Scientific classification
- Kingdom: Plantae
- Clade: Embryophytes
- Clade: Tracheophytes
- Clade: Angiosperms
- Clade: Eudicots
- Clade: Asterids
- Order: Lamiales
- Family: Phrymaceae
- Genus: Diplacus
- Species: D. aurantiacus
- Binomial name: Diplacus aurantiacus (Curtis) Jeps.
- Synonyms: Synonymy Diplacus aurantius G.Don ; Diplacus glutinosus (J.C.Wendl.) Nutt. ; Diplacus glutinosus var. aurantiacus (Curtis) Lindl. ; Diplacus glutinosus var. latifolius (Nutt.) Lindl. & Paxton ; Diplacus godronii Verschaff. ; Diplacus grandiflorus Greene ; Diplacus latifolius Nutt. ; Diplacus leptanthus Nutt. ; Diplacus longiflorus var. grandiflorus Jeps. ; Diplacus splendidus Verschaff. ; Diplacus verschaffeltii Verschaff. ; Mimulus aurantiacus Curtis ; Mimulus aurantiacus var. splendens J.Muir ; Mimulus glutinosus J.C.Wendl. ; Mimulus leptanthus (Nutt.) A.L.Grant ex L.H.Bailey ; Mimulus meteor J.Muir ; Mimulus viscosus Moench ; Mimulus wilsonii D.Don ex Steud. ;

= Diplacus aurantiacus =

- Genus: Diplacus
- Species: aurantiacus
- Authority: (Curtis) Jeps.
- Conservation status: G5

Species of flowering plant

Diplacus aurantiacus, the sticky monkey-flower or orange bush monkey-flower, is a flowering plant that grows in a subshrub form, native to western North America from southwestern Oregon south through Northern and Central California. It is a member of the lopseed family, Phrymaceae, and was formerly known as Mimulus aurantiacus.

==Description==
Diplacus aurantiacus grows up to 1.2 meters (4 feet) tall, has deep green, sticky leaves 3 to 7 centimeters long and up to a centimeter broad and flowering stems that grow vertically. The flowers are tubular at the base and about 2 centimeters long with five broad lobes; they occur in a variety of shades from white to red, the most common color being a light orange. They are honey plants pollinated by bees and hummingbirds.

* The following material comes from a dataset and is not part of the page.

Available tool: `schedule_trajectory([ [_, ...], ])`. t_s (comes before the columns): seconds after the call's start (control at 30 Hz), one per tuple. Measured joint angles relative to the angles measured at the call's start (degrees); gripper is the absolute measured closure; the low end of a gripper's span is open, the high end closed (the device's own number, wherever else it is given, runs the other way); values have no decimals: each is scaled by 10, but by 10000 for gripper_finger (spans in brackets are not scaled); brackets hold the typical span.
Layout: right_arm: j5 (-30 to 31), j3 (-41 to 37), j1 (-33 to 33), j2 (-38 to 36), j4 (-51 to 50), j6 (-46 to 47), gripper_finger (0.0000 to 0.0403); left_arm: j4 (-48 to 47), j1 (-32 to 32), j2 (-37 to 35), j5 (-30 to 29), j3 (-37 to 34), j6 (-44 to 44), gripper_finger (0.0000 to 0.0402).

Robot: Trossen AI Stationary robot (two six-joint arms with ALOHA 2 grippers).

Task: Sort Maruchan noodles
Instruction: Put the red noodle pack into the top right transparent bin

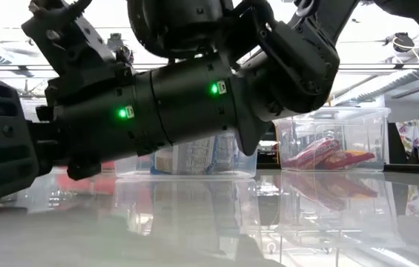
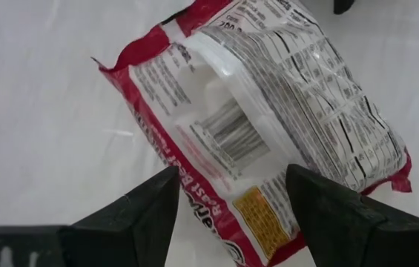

It grows in many climates and will thrive in many types of soil, wet, dry, sandy, or rocky. It even grows in serpentine, a soil that most plants have difficulty thriving in because of its unique mineral composition.

Diplacus aurantiacus is an important host plant for the larvae of the common buckeye butterfly (Junonia coenia) and the variable checkerspot (Euphydryas chalcedona), despite a phenolic resin in the leaves which deter its feeding. This resin also helps the plant retain water in dry environments.

==Cultivation==
This bushy evergreen shrub can be short-lived in cultivation. The species and its cultivars are used in water conserving, native plant, and habitat gardens. It is often grown under glass in temperate zones.
In the UK it has won the Royal Horticultural Society's Award of Garden Merit.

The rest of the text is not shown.